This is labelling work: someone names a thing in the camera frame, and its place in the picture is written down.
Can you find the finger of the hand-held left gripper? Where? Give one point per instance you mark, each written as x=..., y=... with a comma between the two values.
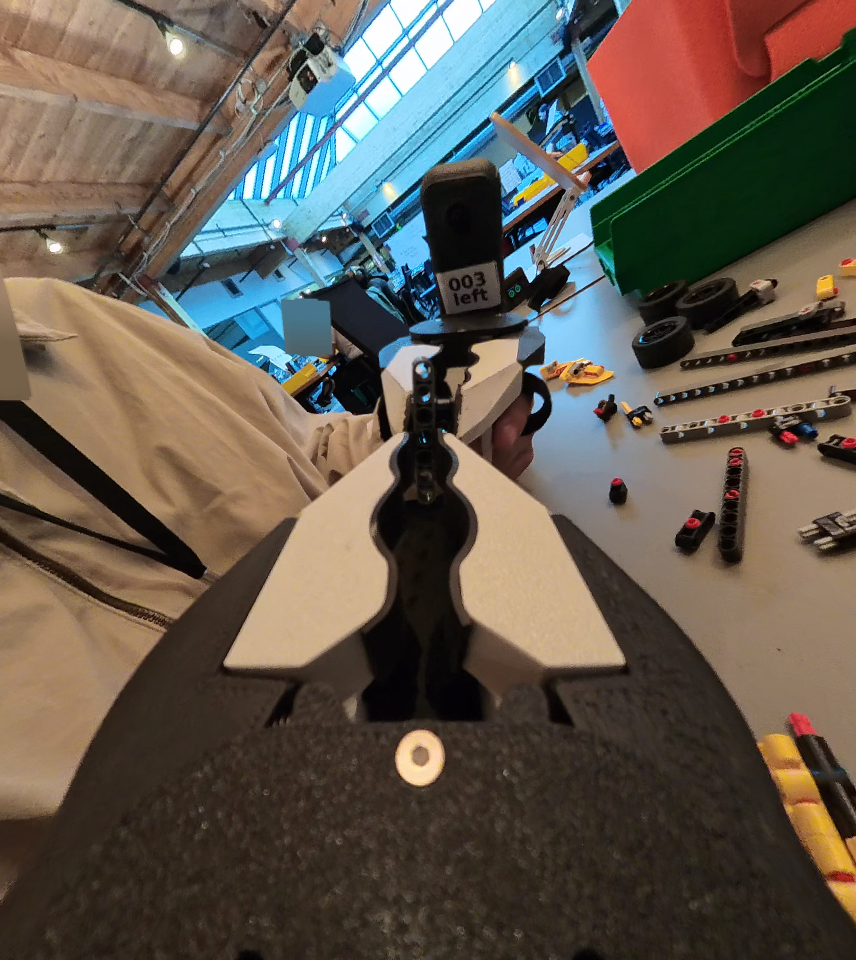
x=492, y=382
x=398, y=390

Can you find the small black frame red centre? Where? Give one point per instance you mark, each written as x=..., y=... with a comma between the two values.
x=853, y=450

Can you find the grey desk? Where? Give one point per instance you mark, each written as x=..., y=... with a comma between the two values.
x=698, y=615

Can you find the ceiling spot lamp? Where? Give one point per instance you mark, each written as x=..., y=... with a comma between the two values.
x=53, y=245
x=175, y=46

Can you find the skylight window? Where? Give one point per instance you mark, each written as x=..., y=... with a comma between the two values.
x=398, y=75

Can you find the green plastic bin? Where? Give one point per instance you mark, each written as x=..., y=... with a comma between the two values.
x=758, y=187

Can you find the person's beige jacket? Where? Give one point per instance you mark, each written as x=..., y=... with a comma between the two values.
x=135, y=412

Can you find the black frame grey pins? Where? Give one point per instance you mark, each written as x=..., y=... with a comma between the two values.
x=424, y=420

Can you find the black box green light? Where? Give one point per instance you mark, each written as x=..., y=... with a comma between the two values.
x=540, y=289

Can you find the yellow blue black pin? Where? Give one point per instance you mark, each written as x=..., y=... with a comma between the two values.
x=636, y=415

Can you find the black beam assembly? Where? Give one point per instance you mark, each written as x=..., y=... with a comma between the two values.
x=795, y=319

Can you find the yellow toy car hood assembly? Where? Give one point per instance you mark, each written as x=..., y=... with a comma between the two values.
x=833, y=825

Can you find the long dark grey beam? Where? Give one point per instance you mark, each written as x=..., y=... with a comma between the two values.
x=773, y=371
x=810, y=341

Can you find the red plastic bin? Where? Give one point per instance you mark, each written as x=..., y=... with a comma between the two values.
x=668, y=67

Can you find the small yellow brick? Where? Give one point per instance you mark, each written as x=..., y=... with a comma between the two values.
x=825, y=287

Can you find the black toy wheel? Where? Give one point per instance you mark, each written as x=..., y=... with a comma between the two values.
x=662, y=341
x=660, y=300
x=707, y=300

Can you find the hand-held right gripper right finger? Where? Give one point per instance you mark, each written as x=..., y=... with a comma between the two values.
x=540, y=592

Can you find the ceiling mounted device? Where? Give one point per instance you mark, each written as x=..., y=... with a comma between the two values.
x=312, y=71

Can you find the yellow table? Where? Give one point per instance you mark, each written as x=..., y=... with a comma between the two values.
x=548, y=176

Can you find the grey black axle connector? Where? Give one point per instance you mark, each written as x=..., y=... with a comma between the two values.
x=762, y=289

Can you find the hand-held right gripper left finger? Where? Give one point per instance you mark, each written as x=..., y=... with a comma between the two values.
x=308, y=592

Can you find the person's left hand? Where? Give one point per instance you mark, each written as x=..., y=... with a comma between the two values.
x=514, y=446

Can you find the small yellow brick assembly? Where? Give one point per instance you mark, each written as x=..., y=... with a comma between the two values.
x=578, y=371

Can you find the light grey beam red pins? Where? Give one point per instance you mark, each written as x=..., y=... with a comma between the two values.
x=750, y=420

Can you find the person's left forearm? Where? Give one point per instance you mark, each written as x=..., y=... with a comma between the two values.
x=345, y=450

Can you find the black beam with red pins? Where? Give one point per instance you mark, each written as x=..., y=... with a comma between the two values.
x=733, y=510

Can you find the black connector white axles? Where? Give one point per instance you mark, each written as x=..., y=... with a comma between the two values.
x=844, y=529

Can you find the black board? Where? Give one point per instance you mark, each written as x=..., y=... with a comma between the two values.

• **What is expected**
With the line that contains "Can you find the ceiling mounted" as the starting point, output each line exactly through the end of the listing above.

• **Answer to this exercise**
Can you find the ceiling mounted device? Where? Give one point per instance you mark, each written as x=..., y=... with a comma between the two values.
x=312, y=71

Can you find the yellow table? Where? Give one point per instance you mark, each written as x=..., y=... with a comma between the two values.
x=548, y=176

Can you find the grey black axle connector? Where? Give one point per instance you mark, each written as x=..., y=... with a comma between the two values.
x=762, y=289

Can you find the hand-held right gripper left finger? Where? Give one point per instance you mark, each written as x=..., y=... with a comma between the two values.
x=308, y=592

Can you find the person's left hand? Where? Give one point per instance you mark, each written as x=..., y=... with a comma between the two values.
x=514, y=446

Can you find the small yellow brick assembly? Where? Give one point per instance you mark, each written as x=..., y=... with a comma between the two values.
x=578, y=371

Can you find the light grey beam red pins? Where? Give one point per instance you mark, each written as x=..., y=... with a comma between the two values.
x=750, y=420

Can you find the person's left forearm? Where? Give one point per instance you mark, each written as x=..., y=... with a comma between the two values.
x=345, y=450

Can you find the black beam with red pins? Where? Give one point per instance you mark, each written as x=..., y=... with a comma between the two values.
x=733, y=510

Can you find the black connector white axles? Where? Give one point per instance you mark, each written as x=..., y=... with a comma between the two values.
x=844, y=529

Can you find the black board? Where? Give one point per instance you mark, each written as x=..., y=... with a comma between the two values.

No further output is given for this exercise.